As a candidate, Trump proposed deporting as many as 11 million people, banning Muslims from coming to the U.S., forcing Mexico to build a multibillion-dollar border wall, and tripling the number of ICE agents. While Trump has shifted on some of his past proposals in recent weeks, for example claiming that he will initially focus deportation efforts on individuals with criminal records — an estimated 2 to 3 million people by his erroneous count — the particulars of exactly what he is going to do remains opaque.
“That uncertainty itself is unjust,” said Manny Vargas, the senior counsel and founder of the Immigrant Defense Project. “People just don’t know what the future is going to be.”
What is clear, Vargas explained, is that Trump will have at his disposal a number of already broadly written laws that could be used to target immigrants who have come into contact with the criminal justice system. Drug offenses, no matter how minor, can be used to trigger deportations, Vargas said. “It doesn’t even have to be a crime under the law of the convicting jurisdiction,” he explained. “If it’s a violation of the law or regulation relating to a controlled substance, it can make you deportable.” But it goes beyond that, Vargas pointed out. So-called crimes involving moral turpitude, which can include offenses as minor as turnstile-jumping, can be leveraged to support deportation cases.
In immigration cases, there’s no statute of limitations like there is in the criminal justice system, Vargas added. “The government can bring charges no matter how long ago the offense occurred, no matter what that person has done in his or her life since,” he said. “There’s also no ex post facto protection like there is in the criminal justice system, meaning that the agency feels that it can apply laws retroactively, even if the conduct at the time of the offense was not even a deportable offense.” Also, because immigration courts deal in civil, rather than criminal offenses, individuals have no guaranteed access to a lawyer.

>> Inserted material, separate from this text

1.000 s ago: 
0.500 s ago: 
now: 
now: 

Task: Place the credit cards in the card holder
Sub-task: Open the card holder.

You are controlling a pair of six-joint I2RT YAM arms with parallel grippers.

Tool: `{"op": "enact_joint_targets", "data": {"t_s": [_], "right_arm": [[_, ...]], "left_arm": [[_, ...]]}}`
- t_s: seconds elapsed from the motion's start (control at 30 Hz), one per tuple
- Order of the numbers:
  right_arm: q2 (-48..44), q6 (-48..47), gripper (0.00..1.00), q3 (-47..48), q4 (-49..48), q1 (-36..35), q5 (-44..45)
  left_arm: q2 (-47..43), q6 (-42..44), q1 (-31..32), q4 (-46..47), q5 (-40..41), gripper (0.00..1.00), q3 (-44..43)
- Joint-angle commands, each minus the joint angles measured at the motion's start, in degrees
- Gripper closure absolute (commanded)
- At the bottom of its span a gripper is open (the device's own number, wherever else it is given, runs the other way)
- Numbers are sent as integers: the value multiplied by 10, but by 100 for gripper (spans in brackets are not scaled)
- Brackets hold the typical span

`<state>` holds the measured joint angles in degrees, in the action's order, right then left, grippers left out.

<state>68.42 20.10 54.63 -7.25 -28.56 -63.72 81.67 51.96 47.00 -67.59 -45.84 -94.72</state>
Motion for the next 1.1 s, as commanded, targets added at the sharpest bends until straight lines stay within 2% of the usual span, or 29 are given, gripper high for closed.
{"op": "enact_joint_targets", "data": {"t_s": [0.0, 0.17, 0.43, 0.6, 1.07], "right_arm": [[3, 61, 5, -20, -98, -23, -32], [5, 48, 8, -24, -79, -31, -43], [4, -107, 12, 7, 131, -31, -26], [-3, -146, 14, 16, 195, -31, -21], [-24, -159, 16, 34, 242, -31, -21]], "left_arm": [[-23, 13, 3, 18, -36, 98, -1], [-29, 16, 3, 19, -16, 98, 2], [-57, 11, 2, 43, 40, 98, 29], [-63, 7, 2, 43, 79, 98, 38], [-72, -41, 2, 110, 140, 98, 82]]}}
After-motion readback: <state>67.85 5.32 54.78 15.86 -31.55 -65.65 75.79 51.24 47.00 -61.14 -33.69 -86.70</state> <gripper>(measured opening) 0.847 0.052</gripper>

“I think a lot of people don’t realize there aren’t these protections in the immigration system like there are in the criminal justice system,” Vargas said. “One has to keep all of this in mind when you hear the talk about deporting millions of folks with past criminal convictions. “
Despite the seemingly innumerable ways in which a determined prosecutor can argue for an individual’s deportation, Goncalves-Pena is quick to point out that immigrants have rights enshrined in the Constitution. “Due process does apply to immigrants,” she said. “That is where we attorneys that do this litigation day in and day out in immigration courts, as well as immigration advocates, we need to start thinking and having conversations together about the legal avenues to challenge certain policies, certain responses, certain attacks against our clients, on the communities that we love, in order to ensure that due process is respected.”
For Carlos, the delicate work of educating those deeply shaken communities goes on. “I’d like to say, ‘Oh, it’s fine, I’m not worried. I’m positive,’” he said. But the reality, he admitted, is that nobody knows what’s coming next. “We really don’t know how to prepare,” he said. “We feel like our hands are tied behind our backs.”